Question

A sample of 39 cookies is taken to test the claim that each cookie contains, on average, 8 chocolate chips. The average number of chocolate chips per cookie in the sample was 8.2 with a standard deviation of 0.6. Assume the distribution of the population is normal. Use a 0.01 level of significance. Choose the t-statistic and the appropriate conclusion for testing this claim

Answer 1

Answer:

The calculated value t = 2.083 < 2.429 at 0.01 level of significance with 38 degrees of freedom.

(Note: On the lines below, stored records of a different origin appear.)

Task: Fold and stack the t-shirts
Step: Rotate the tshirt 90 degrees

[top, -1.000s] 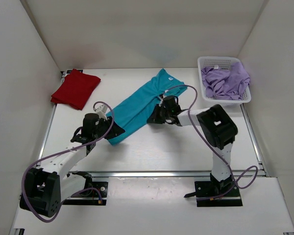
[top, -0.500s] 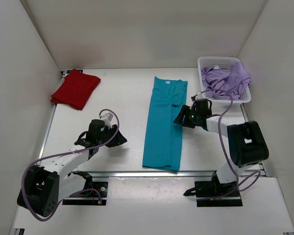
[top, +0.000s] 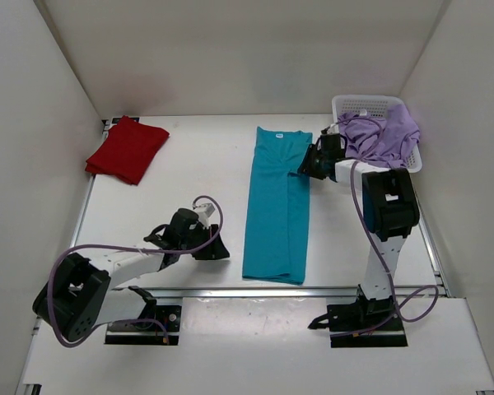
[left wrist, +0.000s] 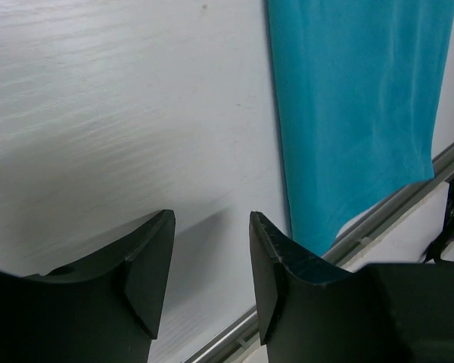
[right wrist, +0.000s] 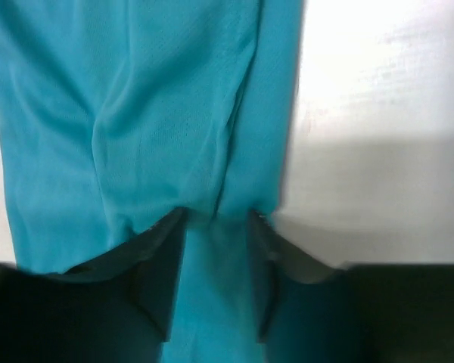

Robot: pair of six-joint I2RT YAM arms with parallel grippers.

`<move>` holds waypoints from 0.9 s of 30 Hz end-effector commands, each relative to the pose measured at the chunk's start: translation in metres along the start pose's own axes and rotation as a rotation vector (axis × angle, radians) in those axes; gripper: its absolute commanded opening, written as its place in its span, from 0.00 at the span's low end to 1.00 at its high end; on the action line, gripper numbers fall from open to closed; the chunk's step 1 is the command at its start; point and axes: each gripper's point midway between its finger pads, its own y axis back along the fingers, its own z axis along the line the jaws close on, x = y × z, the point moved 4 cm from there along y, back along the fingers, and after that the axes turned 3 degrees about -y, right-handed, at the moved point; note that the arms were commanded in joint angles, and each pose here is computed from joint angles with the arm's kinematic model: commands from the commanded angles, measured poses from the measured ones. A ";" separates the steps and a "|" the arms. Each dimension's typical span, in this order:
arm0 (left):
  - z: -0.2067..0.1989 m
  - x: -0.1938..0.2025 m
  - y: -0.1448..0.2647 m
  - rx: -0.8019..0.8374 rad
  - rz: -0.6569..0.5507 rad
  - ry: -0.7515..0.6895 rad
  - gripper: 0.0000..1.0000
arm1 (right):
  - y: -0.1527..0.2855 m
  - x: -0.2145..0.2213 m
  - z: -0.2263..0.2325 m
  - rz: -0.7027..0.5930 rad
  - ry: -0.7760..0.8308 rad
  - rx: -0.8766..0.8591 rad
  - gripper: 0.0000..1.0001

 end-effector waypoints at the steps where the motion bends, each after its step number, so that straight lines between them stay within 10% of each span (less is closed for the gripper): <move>1: -0.016 0.001 -0.002 0.071 -0.003 -0.029 0.55 | -0.014 -0.006 -0.002 0.020 0.002 0.013 0.33; 6: -0.019 0.015 -0.007 0.096 0.051 -0.038 0.54 | -0.020 0.008 0.027 0.072 -0.007 -0.078 0.00; 14: -0.013 0.016 -0.002 0.082 0.059 -0.034 0.59 | -0.042 0.005 0.104 0.098 -0.055 -0.203 0.01; 27: -0.012 0.028 -0.008 0.097 0.044 0.028 0.66 | 0.027 -0.036 0.083 -0.047 -0.030 -0.229 0.51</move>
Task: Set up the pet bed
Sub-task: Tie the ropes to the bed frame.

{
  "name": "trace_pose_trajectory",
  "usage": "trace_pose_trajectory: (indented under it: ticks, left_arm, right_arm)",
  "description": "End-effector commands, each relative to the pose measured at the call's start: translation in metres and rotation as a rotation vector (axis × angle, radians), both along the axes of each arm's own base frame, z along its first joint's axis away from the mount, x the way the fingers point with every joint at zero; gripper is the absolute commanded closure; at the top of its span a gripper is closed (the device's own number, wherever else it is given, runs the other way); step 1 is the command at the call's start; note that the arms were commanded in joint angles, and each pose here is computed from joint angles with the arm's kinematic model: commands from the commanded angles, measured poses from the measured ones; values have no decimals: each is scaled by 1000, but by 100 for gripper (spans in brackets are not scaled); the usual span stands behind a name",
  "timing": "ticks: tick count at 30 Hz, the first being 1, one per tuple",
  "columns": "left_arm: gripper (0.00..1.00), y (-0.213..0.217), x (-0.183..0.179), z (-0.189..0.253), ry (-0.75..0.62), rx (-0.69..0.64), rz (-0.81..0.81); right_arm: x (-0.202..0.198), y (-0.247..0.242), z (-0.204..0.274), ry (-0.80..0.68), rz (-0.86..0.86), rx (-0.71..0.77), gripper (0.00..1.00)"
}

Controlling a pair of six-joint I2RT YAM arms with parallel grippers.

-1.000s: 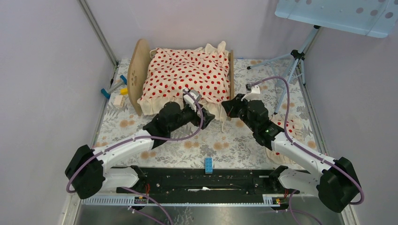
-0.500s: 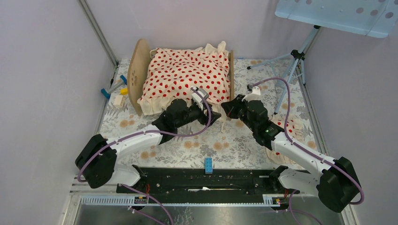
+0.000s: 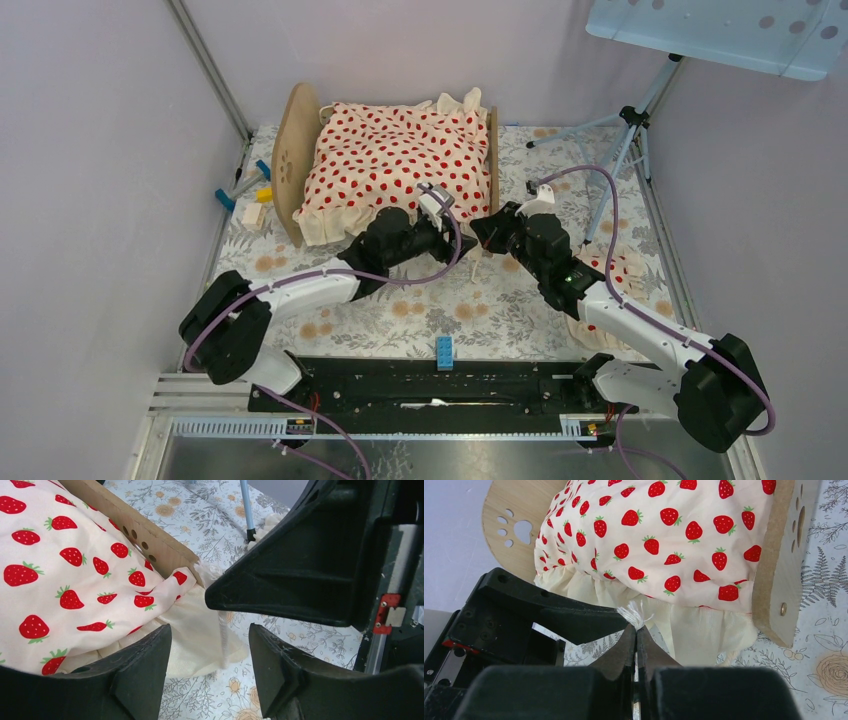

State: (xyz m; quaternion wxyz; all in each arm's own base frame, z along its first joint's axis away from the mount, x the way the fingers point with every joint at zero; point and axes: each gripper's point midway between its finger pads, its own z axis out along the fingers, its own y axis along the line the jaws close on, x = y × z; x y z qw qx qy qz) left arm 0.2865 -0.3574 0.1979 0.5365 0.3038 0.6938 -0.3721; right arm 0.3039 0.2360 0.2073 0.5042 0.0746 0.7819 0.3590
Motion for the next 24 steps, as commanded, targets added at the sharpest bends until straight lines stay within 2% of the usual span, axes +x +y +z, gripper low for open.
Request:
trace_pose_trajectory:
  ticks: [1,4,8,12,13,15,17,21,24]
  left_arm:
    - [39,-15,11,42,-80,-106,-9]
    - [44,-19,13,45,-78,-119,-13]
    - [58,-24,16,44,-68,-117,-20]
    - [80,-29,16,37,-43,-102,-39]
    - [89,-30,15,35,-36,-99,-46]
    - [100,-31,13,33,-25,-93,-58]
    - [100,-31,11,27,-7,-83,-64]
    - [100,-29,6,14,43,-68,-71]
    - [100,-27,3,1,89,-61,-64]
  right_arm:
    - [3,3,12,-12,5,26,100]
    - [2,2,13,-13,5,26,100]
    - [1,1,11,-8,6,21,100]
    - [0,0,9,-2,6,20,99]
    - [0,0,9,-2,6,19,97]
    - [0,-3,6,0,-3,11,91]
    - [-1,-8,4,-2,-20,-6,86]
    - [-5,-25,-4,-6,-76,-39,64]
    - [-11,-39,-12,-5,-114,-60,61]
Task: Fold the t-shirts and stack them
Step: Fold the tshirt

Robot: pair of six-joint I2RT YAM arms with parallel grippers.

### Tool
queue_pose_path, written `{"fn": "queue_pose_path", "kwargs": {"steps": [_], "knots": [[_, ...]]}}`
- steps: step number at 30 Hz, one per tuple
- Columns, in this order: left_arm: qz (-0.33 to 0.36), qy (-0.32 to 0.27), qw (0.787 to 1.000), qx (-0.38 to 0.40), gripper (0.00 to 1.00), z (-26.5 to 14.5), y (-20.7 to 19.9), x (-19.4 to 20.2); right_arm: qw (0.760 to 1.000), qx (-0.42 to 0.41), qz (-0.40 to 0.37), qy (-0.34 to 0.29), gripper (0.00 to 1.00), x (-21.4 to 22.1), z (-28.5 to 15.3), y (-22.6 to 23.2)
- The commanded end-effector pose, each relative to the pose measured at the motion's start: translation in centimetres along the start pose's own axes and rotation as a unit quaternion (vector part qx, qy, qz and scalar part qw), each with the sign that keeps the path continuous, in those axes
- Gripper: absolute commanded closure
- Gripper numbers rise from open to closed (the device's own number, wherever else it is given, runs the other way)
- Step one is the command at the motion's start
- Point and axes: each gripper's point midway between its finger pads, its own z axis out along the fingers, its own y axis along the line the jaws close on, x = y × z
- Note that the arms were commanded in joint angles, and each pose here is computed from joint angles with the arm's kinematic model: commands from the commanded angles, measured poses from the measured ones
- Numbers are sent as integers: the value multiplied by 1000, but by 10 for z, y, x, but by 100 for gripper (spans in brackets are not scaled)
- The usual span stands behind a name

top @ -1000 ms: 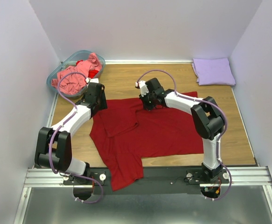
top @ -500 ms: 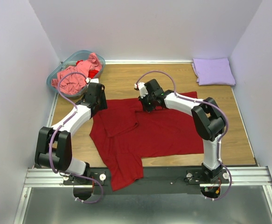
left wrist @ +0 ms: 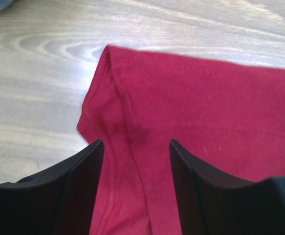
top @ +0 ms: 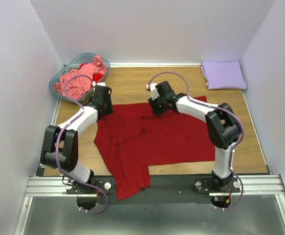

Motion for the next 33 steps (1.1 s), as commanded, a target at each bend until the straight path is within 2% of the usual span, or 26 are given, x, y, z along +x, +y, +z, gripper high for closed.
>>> {"fn": "queue_pose_path", "kwargs": {"steps": [1,6,9,17,24,28,33], "knots": [[-4,3,1000,-5,41,13,-5,-13,994,80,73,-27,57,-10,-36,-63],[1,37,999,-17,49,41,-8,-6,967,141,210,-30,56,20,-55,-150],[6,60,998,-25,53,57,-10,0,946,167,276,-28,56,43,-61,-186],[3,99,994,-41,55,87,-4,10,890,200,409,-15,56,106,-56,-239],[8,115,993,-36,55,111,-12,4,850,217,479,-21,57,138,-53,-276],[7,124,992,-31,56,129,-18,-6,845,203,494,-26,57,139,-43,-289],[1,108,994,-27,56,149,-30,-41,853,208,476,-42,56,122,-38,-311]]}}
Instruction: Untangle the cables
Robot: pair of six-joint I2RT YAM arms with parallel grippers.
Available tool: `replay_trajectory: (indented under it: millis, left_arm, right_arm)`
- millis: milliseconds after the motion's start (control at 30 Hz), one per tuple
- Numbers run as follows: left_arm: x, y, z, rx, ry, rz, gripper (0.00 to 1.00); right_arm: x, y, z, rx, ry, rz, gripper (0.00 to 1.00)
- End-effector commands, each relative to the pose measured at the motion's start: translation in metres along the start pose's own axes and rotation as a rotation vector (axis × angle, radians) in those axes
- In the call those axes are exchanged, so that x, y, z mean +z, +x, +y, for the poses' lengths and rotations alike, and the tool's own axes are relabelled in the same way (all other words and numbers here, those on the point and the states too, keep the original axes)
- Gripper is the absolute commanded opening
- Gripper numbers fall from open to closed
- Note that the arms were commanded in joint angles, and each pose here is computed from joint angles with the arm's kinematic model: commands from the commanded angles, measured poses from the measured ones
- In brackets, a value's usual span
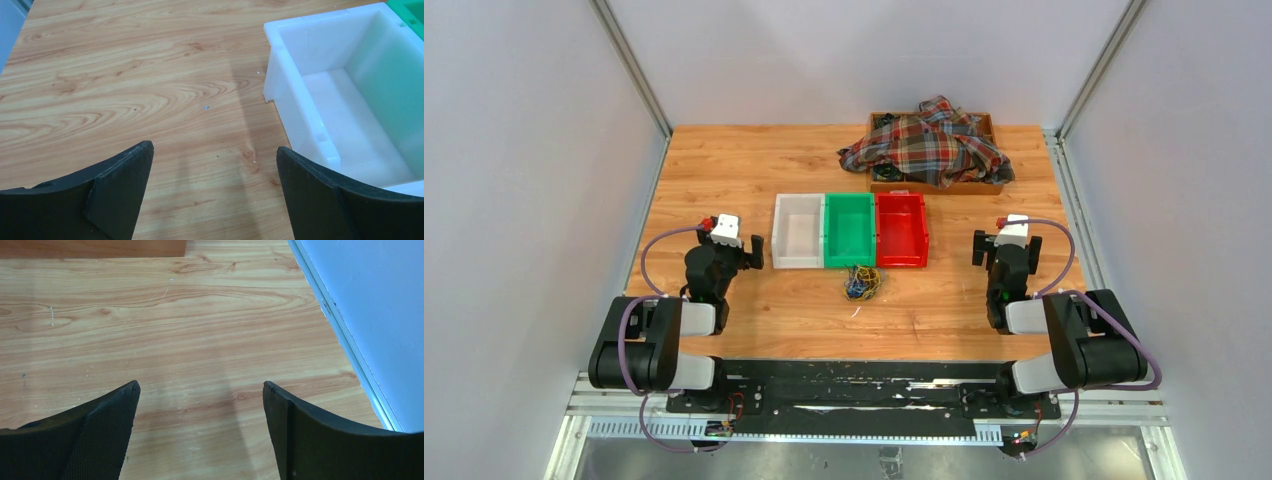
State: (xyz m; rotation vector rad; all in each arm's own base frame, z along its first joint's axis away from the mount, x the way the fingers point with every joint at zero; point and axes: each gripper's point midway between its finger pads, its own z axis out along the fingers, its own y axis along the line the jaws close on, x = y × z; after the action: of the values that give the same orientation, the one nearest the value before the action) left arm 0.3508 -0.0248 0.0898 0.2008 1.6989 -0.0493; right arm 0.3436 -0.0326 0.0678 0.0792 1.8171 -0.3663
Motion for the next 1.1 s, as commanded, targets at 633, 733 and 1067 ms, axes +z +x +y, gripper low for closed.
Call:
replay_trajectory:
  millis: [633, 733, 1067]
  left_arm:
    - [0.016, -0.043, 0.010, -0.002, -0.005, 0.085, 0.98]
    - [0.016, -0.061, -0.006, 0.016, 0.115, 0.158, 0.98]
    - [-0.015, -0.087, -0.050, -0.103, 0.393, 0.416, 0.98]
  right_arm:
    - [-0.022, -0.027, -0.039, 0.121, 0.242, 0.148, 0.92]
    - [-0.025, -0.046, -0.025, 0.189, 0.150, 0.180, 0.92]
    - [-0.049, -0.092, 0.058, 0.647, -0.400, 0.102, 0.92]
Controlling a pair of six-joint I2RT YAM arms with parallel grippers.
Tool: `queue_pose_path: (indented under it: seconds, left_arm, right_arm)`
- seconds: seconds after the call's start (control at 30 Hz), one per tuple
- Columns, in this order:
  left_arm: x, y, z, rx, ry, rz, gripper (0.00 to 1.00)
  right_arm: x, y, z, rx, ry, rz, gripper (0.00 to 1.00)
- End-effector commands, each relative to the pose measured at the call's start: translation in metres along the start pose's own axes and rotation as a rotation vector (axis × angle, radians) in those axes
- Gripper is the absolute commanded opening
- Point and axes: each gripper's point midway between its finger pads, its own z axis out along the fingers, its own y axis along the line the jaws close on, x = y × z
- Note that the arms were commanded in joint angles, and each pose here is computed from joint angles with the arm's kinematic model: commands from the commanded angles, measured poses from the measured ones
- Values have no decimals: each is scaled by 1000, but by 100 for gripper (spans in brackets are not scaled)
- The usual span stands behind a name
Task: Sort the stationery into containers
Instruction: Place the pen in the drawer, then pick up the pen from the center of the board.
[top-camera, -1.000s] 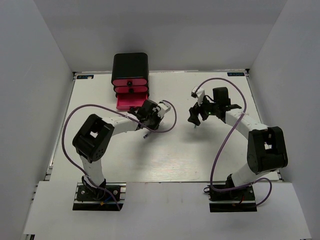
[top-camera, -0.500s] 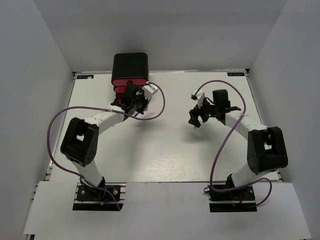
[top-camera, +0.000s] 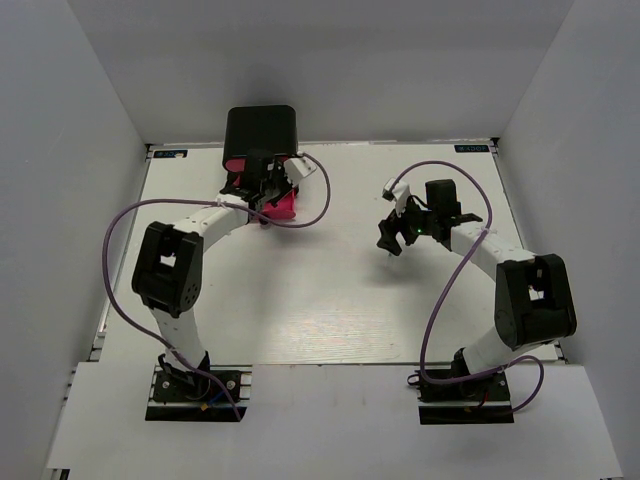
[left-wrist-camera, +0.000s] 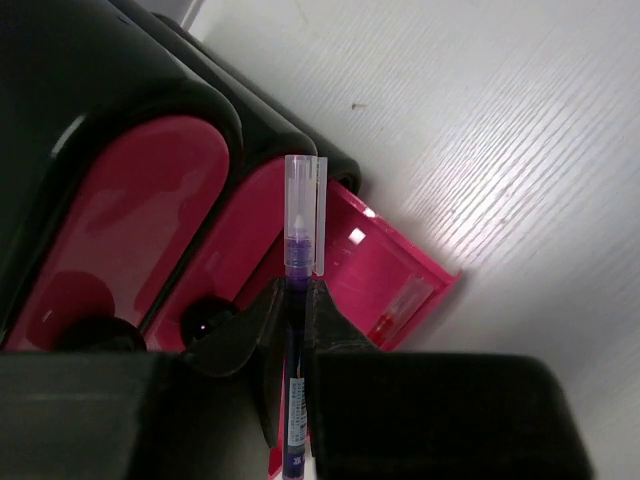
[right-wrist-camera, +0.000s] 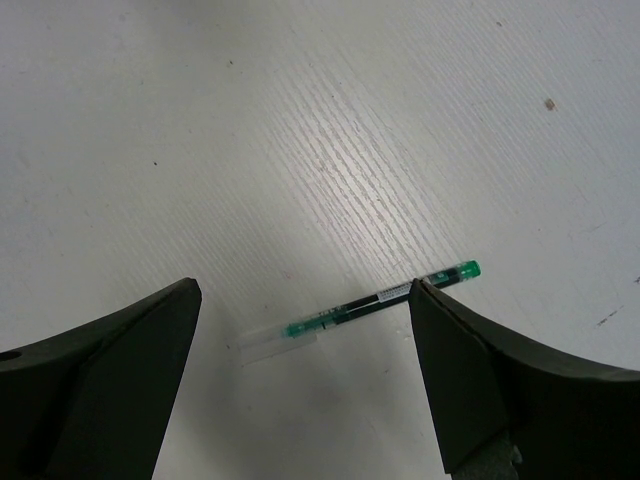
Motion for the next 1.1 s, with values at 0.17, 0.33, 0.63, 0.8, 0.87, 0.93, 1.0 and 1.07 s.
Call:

The null hypothesis is accepted

That is  x⁻ and  'μ' do not differ significantly.

Step-by-step explanation:

Step(i):-

Given sample size 'n' = 39

The mean of the Population 'μ' = 8

The mean of the sample x⁻ = 8.2

The standard deviation of the sample 'S' = 0.6

Level of significance ∝=0.01

Step(ii):-

Null hypothesis : H₀ : x⁻ = 'μ'

Alternative hypothesis: H₁: x⁻ ≠ 'μ'

Degrees of freedom ν = n-1 = 39-1 =38

t₀.₉₉ =    2.429 ( see t- table)

The test statistic

         $t = \frac{x^{-}-mean }{\frac{S}{\sqrt{n} } }$

         $t = \frac{8.2-8 }{\frac{0.6}{\sqrt{39} } }$

        t = 2.083 < 2.429 at 0.01 level of significance

Step (iii):-

The calculated value t = 2.083 < 2.429 at 0.01 level of significance with 38 degrees of freedom.

The null hypothesis is accepted

That is  x⁻ and  'μ' do not differ significantly.